While she chanted the twenty-third psalm,
Her bare arse felt the sting of the palm
Of the priest. With each slap
Something stirred in his lap,
To her ever-increasing alarm!
Ridiculous notion
She perused his hard, glistening shaft,
Sized it up, rolled her eyes, and she laughed!
“Put that thing in my what?
I should think bloody not!
Damn! A woman would have to be daft!
The fish in the sea
Cupcake-breasted, petite, elfin-faced?
Or more earthy, tits down to her waist?
Does she need to be wooed?
Is she sluttish and crude?
In the end, it all comes down to taste!
Opportunity and motive
The alleged rape, milord, is plain fiction,
The handcuffs, the gag, the restriction
Of movement and speech,
Just a game, played by each;
All good fun! Not the stuff for conviction!
A bushel and a peck
So, she gave him a kiss, just a peck.
It was nice, so she thought “What the heck?”
Then he got out his prick,
And she gave it a lick;
It was soon in her, up to her neck!
No idle boast
Well, he’d said he was bigger than most,
But she looked like she’d just seen a ghost!
First one inch…two…three…four…
When he said “A bit more?”
She just nodded, like, totally grossed!
The missionary position
Though he’s threatened to sue us for libel;
Despite what it says in the Bible,
A young dusky maid
Turned his head, I’m afraid;
He forgot about God and went tribal!
Married life
Her bum’s big, her tits starting to sag.
If he told her she’d just say “Don’t nag!”

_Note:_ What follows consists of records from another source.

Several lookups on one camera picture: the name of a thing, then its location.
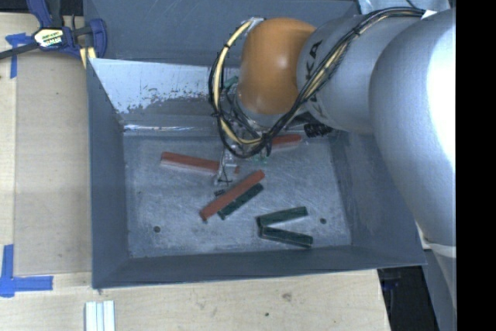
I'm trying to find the grey metal bin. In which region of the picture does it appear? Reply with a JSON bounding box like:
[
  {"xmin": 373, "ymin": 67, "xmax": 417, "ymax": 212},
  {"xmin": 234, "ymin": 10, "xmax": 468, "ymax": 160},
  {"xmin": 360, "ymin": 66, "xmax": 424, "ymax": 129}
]
[{"xmin": 81, "ymin": 0, "xmax": 428, "ymax": 290}]

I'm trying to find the dark green flat block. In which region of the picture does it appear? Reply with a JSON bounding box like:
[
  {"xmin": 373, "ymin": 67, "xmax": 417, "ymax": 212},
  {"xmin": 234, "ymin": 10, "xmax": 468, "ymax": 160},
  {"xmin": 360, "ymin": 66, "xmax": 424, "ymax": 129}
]
[
  {"xmin": 216, "ymin": 183, "xmax": 265, "ymax": 222},
  {"xmin": 255, "ymin": 205, "xmax": 310, "ymax": 228},
  {"xmin": 258, "ymin": 225, "xmax": 315, "ymax": 250}
]

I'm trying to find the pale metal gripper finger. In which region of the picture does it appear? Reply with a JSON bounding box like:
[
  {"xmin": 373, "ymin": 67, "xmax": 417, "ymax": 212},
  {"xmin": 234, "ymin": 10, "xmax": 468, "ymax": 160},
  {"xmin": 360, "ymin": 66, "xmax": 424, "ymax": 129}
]
[
  {"xmin": 220, "ymin": 150, "xmax": 239, "ymax": 173},
  {"xmin": 212, "ymin": 166, "xmax": 233, "ymax": 185}
]

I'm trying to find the pale wood flat board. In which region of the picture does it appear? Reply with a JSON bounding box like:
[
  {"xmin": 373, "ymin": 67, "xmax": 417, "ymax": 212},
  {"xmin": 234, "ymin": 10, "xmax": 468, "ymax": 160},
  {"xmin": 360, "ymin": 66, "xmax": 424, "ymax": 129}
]
[{"xmin": 13, "ymin": 49, "xmax": 94, "ymax": 277}]

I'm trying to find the black cylinder on white bracket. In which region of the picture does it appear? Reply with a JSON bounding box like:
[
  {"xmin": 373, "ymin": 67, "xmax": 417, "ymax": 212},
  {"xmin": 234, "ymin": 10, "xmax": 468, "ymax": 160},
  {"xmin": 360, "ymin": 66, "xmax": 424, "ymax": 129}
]
[{"xmin": 303, "ymin": 122, "xmax": 335, "ymax": 139}]

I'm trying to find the red-brown flat block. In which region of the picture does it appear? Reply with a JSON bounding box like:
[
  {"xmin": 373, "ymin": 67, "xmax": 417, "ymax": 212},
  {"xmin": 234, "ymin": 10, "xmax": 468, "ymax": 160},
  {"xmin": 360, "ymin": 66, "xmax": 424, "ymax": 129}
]
[
  {"xmin": 198, "ymin": 169, "xmax": 267, "ymax": 223},
  {"xmin": 159, "ymin": 151, "xmax": 241, "ymax": 178},
  {"xmin": 270, "ymin": 133, "xmax": 304, "ymax": 151}
]

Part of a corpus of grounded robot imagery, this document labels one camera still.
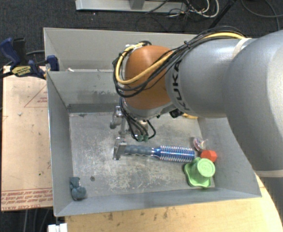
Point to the pale grey metal gripper finger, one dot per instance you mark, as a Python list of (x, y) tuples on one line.
[(118, 152), (121, 139)]

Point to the grey metal bin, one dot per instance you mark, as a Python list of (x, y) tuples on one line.
[(107, 173)]

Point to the blue hairbrush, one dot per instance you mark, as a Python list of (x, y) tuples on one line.
[(170, 153)]

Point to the blue-grey toy animal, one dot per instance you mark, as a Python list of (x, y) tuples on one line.
[(77, 190)]

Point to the clear pink plastic thing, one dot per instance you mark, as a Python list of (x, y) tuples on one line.
[(199, 143)]

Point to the green plastic cup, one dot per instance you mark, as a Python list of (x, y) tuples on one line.
[(200, 171)]

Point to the orange-red block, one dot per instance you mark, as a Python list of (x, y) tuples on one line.
[(209, 155)]

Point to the brown cardboard board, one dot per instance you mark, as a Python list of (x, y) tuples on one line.
[(25, 141)]

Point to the black cylinder on white bracket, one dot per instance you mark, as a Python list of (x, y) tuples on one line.
[(175, 113)]

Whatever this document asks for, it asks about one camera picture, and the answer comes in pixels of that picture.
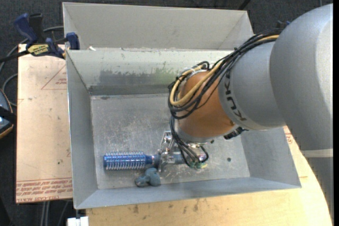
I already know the brown cardboard board, red print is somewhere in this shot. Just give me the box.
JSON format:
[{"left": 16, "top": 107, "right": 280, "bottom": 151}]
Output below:
[{"left": 15, "top": 43, "right": 74, "bottom": 204}]

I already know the black cylinder on white bracket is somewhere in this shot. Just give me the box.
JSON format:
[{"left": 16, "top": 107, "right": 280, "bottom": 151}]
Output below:
[{"left": 223, "top": 126, "right": 244, "bottom": 140}]

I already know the grey metal bin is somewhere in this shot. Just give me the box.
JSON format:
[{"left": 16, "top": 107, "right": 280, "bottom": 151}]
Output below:
[{"left": 62, "top": 2, "right": 302, "bottom": 210}]

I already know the blue-grey lumpy toy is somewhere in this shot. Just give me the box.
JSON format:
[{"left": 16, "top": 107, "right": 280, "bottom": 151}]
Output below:
[{"left": 134, "top": 167, "right": 162, "bottom": 188}]

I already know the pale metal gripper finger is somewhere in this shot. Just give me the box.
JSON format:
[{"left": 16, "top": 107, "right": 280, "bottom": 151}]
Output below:
[
  {"left": 162, "top": 131, "right": 175, "bottom": 151},
  {"left": 158, "top": 150, "right": 173, "bottom": 171}
]

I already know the blue round hairbrush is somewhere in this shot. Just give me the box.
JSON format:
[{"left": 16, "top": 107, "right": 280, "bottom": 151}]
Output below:
[{"left": 103, "top": 150, "right": 186, "bottom": 171}]

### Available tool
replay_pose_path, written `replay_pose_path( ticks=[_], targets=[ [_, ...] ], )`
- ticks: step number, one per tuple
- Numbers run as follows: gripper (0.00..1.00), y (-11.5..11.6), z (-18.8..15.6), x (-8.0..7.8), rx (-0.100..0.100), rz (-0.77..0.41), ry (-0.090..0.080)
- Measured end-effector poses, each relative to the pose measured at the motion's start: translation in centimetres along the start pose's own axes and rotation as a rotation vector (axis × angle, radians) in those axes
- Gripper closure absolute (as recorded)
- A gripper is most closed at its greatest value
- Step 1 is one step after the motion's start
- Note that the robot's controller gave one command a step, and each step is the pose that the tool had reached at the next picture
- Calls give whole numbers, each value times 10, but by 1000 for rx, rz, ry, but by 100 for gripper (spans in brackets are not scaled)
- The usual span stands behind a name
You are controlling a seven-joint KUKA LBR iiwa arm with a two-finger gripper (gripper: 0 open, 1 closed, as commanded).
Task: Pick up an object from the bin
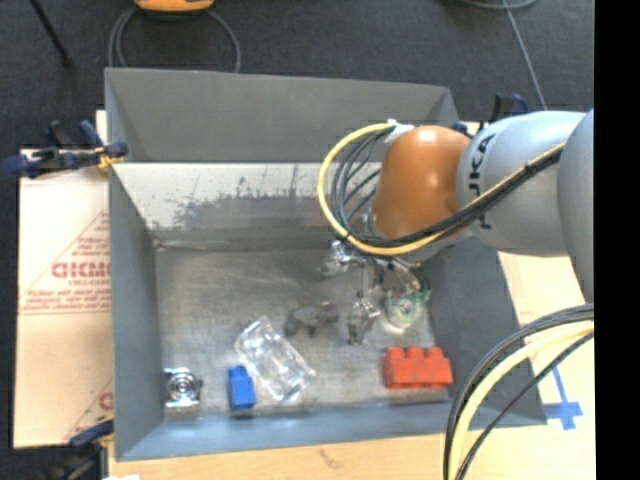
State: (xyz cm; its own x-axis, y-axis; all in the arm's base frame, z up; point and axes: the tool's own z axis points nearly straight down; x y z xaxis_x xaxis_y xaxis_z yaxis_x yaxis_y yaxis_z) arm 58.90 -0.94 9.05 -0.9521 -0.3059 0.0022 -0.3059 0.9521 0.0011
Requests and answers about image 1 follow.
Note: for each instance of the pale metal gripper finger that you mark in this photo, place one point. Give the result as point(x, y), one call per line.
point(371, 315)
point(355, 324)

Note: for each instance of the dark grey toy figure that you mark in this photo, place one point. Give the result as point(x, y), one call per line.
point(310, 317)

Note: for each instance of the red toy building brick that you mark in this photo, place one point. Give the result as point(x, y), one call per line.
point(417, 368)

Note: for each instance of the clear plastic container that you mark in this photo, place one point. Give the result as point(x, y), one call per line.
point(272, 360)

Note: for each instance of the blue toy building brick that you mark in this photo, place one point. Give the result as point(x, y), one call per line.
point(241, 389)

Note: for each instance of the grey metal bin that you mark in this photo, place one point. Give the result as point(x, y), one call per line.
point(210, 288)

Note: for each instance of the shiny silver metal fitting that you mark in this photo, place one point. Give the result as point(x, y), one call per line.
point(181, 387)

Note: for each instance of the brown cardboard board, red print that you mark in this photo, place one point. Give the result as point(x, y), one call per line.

He smiles, sneaking a look;
She’s a pretty good cook,
And she still gives a bloody good shag!
Poetic justice
He was ugly and stupid and gross!
The term “dumb jock” would be pretty close.
Though the fuck was OK,
At the end of the day
She was glad that she gave him a dose!
Not a good time
She had PMT, moody and grumpy,
Feet swollen, her tits sore and lumpy.
He wanted a fuck!
He was shit out of luck!
Or the way to one winding and bumpy!